====== The data

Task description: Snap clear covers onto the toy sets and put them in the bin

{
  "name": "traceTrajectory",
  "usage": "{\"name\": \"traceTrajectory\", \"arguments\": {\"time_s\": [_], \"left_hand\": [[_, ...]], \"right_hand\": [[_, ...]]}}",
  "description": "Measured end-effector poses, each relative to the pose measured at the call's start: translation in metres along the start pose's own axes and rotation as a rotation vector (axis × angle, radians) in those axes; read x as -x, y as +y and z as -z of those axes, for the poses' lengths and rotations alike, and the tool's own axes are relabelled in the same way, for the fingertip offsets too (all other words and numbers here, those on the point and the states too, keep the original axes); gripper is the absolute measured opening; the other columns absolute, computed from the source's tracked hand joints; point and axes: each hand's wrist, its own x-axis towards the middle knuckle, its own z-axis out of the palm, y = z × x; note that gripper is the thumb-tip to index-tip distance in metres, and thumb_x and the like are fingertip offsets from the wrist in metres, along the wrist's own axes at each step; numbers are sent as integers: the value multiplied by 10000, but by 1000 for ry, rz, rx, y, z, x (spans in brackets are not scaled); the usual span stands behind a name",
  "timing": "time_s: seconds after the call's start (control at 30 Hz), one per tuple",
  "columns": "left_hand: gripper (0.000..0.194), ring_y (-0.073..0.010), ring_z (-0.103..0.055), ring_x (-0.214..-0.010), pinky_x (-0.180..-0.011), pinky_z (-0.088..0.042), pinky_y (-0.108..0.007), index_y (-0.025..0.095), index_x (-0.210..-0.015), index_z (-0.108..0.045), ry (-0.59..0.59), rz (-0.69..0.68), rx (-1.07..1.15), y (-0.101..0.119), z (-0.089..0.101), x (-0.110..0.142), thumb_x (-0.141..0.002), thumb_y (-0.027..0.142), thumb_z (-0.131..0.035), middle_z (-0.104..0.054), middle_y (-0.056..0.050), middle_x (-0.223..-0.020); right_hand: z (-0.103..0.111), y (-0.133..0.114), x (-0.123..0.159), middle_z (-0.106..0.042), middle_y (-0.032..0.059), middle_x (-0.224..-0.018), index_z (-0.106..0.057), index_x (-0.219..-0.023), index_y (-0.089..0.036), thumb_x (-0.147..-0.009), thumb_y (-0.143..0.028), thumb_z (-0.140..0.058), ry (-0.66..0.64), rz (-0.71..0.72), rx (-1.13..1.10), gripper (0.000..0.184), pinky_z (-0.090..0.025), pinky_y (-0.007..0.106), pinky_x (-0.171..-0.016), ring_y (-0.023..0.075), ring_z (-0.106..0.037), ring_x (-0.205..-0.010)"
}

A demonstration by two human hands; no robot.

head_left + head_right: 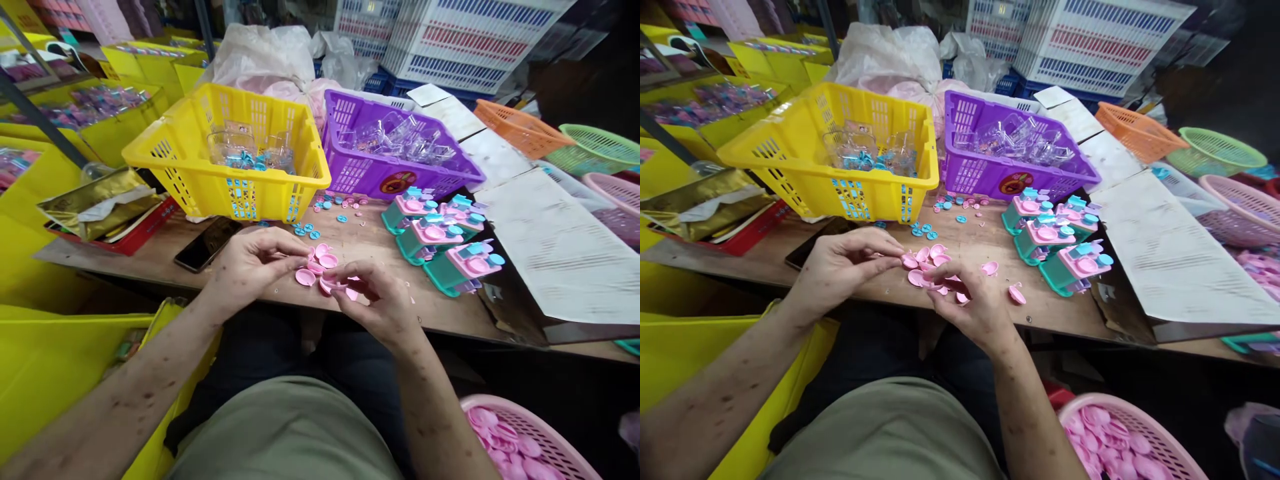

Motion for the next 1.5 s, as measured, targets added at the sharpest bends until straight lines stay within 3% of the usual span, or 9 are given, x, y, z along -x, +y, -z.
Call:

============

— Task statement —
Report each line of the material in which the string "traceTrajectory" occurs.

— Exercise output —
  "name": "traceTrajectory",
  "usage": "{\"name\": \"traceTrajectory\", \"arguments\": {\"time_s\": [_], \"left_hand\": [[_, ...]], \"right_hand\": [[_, ...]]}}",

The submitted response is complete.